Mexican animal crackers! But only to be identified
by what you love is a malformation just as
embryonic chickens grow very strange in zero
gravity. I hate those experiments on animals,
varnished bats, blinded rabbits, cows
with windows in their flanks but obviously
I’m fascinated. Perhaps it was my early exposure
to Frankenstein. I love Frankenstein! Arrgh,
he replies to everything, fire particularly
sets him off, something the villagers quickly
pick up. Fucking villagers. All their shouting’s
making conversation impossible and now
there’s grit in my lettuce which I hate
but kinda like in clams as one bespeaks
poor hygiene and the other the sea.
I hate what we’re doing to the sea,
dragging huge chains across the bottom,
bleaching reefs. Either you’re a rubber/
gasoline salesman or like me, you’d like
to duct tape the vice president’s mouth
to the exhaust pipe of an SUV and I hate
feeling like that.

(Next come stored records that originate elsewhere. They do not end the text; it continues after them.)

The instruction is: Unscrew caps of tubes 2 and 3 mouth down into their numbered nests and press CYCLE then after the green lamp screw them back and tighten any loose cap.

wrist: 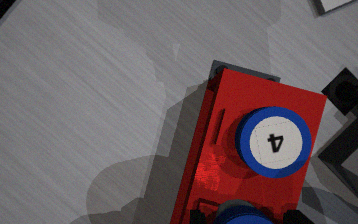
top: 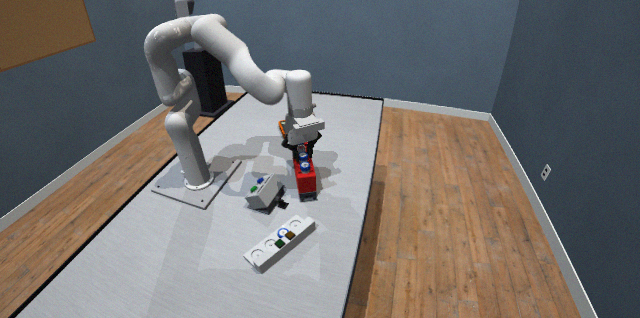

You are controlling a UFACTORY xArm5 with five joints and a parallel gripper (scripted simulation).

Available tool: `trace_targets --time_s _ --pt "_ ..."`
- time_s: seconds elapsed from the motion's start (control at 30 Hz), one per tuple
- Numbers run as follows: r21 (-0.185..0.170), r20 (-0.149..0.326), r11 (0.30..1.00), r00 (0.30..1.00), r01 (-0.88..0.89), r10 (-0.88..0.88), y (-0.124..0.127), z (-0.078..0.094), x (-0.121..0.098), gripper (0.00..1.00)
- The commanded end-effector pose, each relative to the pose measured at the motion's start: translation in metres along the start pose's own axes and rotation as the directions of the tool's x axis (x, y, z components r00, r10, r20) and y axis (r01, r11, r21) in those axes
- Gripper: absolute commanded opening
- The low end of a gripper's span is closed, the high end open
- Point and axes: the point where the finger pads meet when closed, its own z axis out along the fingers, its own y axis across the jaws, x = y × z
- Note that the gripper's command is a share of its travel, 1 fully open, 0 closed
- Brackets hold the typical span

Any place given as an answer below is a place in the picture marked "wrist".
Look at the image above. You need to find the blue screw cap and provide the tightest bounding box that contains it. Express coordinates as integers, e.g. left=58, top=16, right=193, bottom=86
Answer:
left=212, top=205, right=274, bottom=224
left=235, top=106, right=312, bottom=178

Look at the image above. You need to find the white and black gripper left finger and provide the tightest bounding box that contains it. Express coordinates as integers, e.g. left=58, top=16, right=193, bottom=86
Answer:
left=190, top=210, right=207, bottom=224

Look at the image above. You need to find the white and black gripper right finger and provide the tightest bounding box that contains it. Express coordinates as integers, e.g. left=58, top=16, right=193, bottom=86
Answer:
left=283, top=210, right=314, bottom=224

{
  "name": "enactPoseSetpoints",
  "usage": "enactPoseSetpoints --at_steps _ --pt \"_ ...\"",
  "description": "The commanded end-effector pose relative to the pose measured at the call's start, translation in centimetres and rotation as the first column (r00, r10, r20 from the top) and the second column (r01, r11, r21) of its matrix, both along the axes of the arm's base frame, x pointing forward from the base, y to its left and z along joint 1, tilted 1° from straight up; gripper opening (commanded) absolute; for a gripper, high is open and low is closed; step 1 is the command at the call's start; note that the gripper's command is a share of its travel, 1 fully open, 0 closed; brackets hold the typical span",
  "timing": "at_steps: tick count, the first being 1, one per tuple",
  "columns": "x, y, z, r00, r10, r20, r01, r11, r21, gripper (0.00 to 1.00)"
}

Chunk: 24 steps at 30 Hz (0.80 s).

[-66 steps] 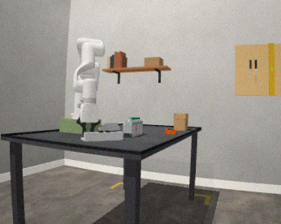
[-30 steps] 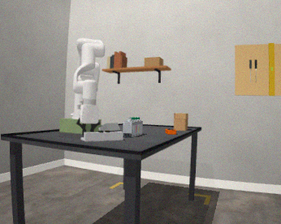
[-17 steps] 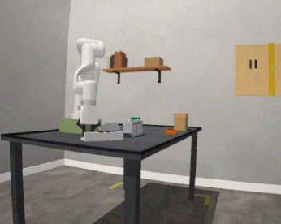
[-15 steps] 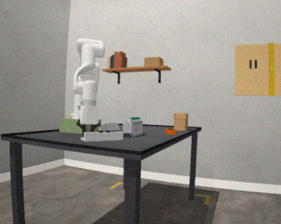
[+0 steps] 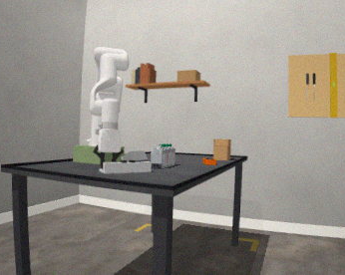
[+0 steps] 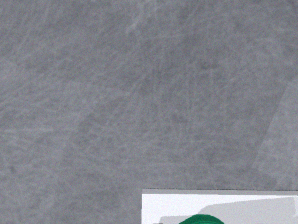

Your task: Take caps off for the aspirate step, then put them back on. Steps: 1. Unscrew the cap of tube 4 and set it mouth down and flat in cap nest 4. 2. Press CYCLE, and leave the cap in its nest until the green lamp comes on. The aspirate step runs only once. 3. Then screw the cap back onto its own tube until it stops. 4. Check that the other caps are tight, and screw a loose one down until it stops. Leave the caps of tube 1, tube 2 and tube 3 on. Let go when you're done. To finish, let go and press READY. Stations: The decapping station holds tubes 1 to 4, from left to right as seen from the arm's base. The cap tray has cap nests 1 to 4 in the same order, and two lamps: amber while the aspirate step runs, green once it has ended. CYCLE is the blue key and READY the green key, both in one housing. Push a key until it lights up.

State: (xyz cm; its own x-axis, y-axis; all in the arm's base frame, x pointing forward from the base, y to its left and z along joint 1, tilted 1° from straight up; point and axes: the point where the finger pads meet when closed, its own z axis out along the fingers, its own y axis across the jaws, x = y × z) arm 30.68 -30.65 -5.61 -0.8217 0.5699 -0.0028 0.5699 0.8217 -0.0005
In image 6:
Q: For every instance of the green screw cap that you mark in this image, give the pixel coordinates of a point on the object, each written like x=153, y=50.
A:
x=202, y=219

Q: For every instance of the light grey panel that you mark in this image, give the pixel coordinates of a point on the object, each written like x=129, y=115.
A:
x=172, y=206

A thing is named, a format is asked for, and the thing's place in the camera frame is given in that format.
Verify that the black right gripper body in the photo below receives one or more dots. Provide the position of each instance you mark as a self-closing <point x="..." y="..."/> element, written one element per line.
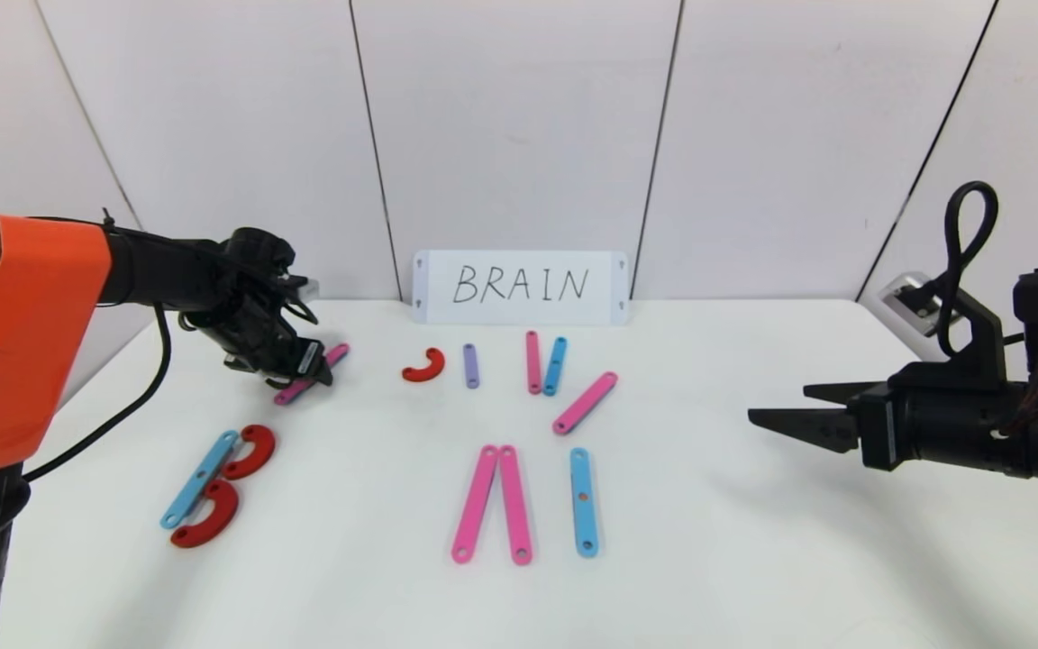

I would rather concentrate
on the rapidity of your ideograms, how
only a biochemical or two keeps me
from becoming the world’s biggest lightning bug.
No Forgiveness Ode
The husband wants to be taken back
into the family after behaving terribly
but nothing can be taken back,
not the leaves by the trees, the rain
by the clouds. You want to take back
the ugly thing you said but some shrapnel
remains in the wound, some mud.
Night after night Tybalt’s stabbed
so the lovers are ground in mechanical
aftermath. Think of the gunk that never
comes off the roasting pan, the goofs
of a diamond cutter. But wasn’t it
electricity’s blunder into inert clay
that started this whole mess, the I-
echo in the head, a marriage begun
with a fender bender, a sneeze,
a mutation, a raid, an irrevocable
fuckup. So in the meantime: epoxy,
the dog barking at who knows what,
signals mixed like a dumped-out tray
of printer’s type. Some piece of you
stays in me and I’ll never give it back.
The heart needs its thorns
just as the rose needs it profligacy.
Just because you’ve had enough
doesn’t mean you wanted too much.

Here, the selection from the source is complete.